(Assignment)
Your task is to output the listing exactly, leaving every image out.

(Supplied material)
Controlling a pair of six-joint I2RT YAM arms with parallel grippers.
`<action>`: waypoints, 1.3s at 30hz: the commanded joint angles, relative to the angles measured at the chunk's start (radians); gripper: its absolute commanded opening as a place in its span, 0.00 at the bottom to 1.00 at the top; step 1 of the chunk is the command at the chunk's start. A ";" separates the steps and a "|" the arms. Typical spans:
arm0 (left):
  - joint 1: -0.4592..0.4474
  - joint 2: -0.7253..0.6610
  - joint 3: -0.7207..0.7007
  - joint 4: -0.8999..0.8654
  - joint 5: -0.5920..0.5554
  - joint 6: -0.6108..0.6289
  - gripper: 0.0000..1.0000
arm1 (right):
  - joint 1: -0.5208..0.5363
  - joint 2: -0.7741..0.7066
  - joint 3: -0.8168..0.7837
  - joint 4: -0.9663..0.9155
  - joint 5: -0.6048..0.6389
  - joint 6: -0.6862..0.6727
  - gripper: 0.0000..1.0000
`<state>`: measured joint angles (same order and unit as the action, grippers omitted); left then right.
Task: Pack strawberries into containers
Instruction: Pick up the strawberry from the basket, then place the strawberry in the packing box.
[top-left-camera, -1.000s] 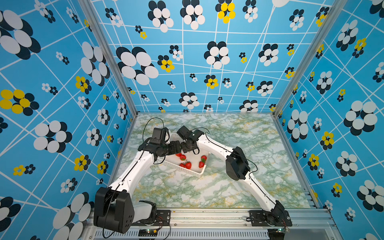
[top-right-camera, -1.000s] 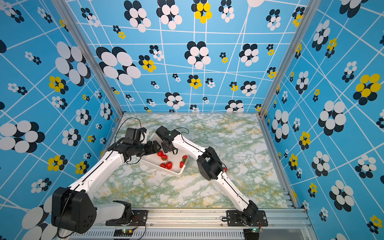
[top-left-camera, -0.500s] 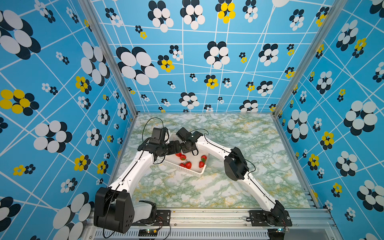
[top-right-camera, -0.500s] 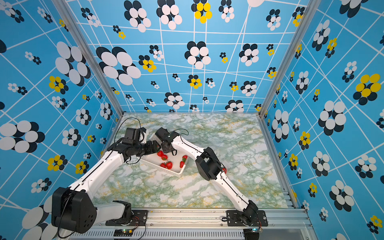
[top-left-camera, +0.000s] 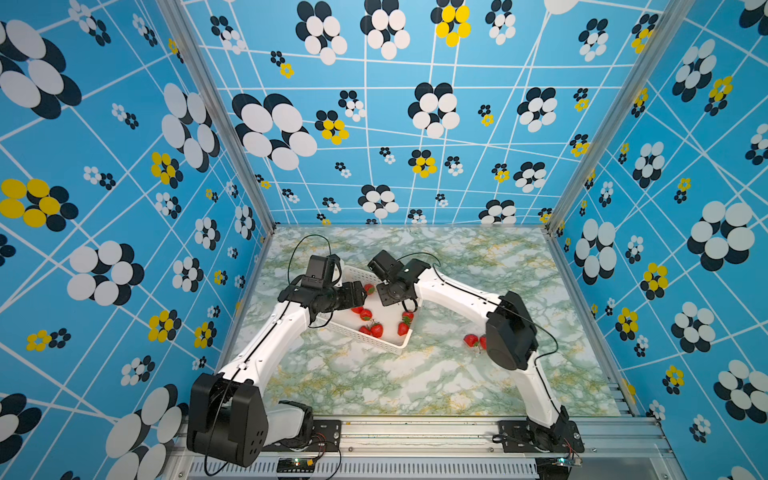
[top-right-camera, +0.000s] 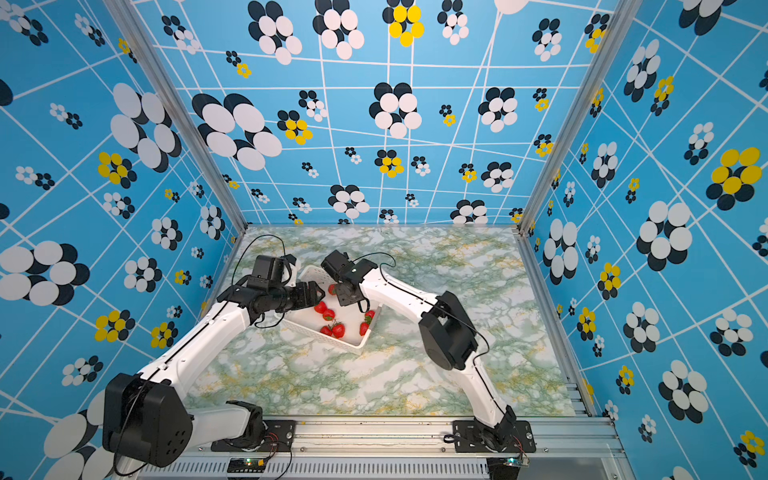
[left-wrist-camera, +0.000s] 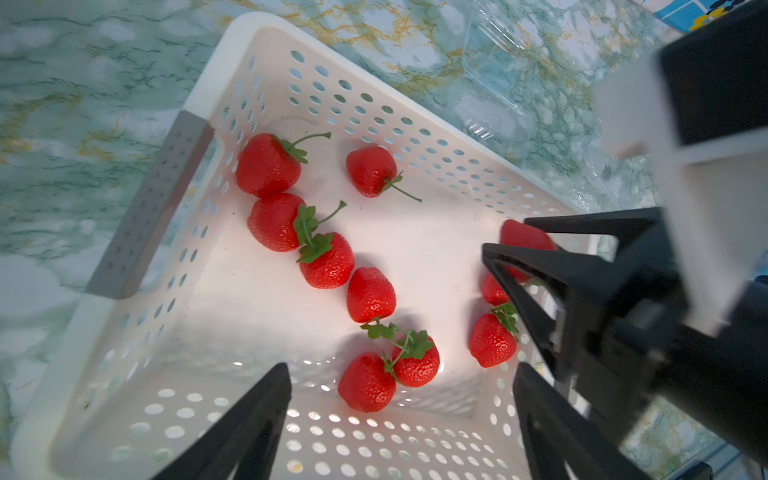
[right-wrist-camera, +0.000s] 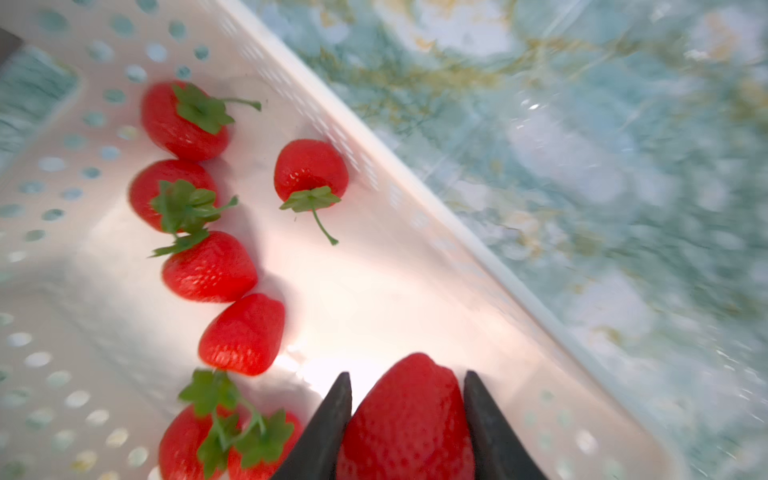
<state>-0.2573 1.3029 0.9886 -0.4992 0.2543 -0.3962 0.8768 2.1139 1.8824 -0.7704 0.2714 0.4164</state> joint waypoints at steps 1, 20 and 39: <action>-0.078 0.044 0.084 -0.004 -0.017 0.017 0.86 | -0.011 -0.183 -0.163 0.023 0.099 0.054 0.31; -0.373 0.339 0.394 -0.031 -0.056 -0.001 0.85 | -0.299 -0.570 -0.927 0.205 0.069 0.162 0.33; -0.381 0.361 0.420 -0.053 -0.079 0.001 0.84 | -0.317 -0.586 -1.022 0.245 0.050 0.186 0.35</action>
<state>-0.6361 1.6485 1.3762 -0.5285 0.1860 -0.3996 0.5667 1.5230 0.8749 -0.5396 0.3309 0.5804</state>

(Answer for this exercise)
Controlling a pair of six-joint I2RT YAM arms with parallel grippers.
`<action>`: waypoints, 1.3s at 30hz: the commanded joint angles, relative to the angles measured at the chunk's start (radians); gripper: its absolute commanded opening as a place in its span, 0.00 at the bottom to 1.00 at the top; step 1 of the chunk is the command at the chunk's start. A ";" separates the steps and a "|" the arms. Typical spans:
arm0 (left):
  - joint 1: -0.4592..0.4474
  - joint 2: -0.7253..0.6610
  - joint 3: -0.7207..0.7007
  - joint 4: -0.8999..0.8654
  - joint 5: -0.5920..0.5554
  - joint 6: -0.6108..0.6289
  - gripper: 0.0000..1.0000
arm1 (right):
  - joint 1: -0.5208..0.5363
  - joint 2: -0.7741..0.7066
  - joint 3: -0.8168..0.7837
  - joint 4: -0.9663..0.9155
  - joint 5: -0.6048..0.6389
  - joint 6: -0.6862..0.6727
  - gripper: 0.0000..1.0000
`<state>`: measured joint angles (same order and unit as the action, grippers omitted); left then right.
Task: Pack strawberries into containers
Instruction: Pick up the strawberry from the basket, then place the strawberry in the packing box.
[top-left-camera, -1.000s] 
[top-right-camera, -1.000s] 
[top-left-camera, -0.500s] 
[top-right-camera, -0.500s] 
[top-left-camera, +0.000s] 
[top-right-camera, +0.000s] 
[left-wrist-camera, +0.000s] 
[right-wrist-camera, +0.000s] 
<state>-0.2573 1.3029 0.9886 -0.4992 0.2543 -0.3962 0.8768 2.1139 1.8824 -0.7704 0.2714 0.4164</state> joint waypoints at steps 1, 20 and 39: <action>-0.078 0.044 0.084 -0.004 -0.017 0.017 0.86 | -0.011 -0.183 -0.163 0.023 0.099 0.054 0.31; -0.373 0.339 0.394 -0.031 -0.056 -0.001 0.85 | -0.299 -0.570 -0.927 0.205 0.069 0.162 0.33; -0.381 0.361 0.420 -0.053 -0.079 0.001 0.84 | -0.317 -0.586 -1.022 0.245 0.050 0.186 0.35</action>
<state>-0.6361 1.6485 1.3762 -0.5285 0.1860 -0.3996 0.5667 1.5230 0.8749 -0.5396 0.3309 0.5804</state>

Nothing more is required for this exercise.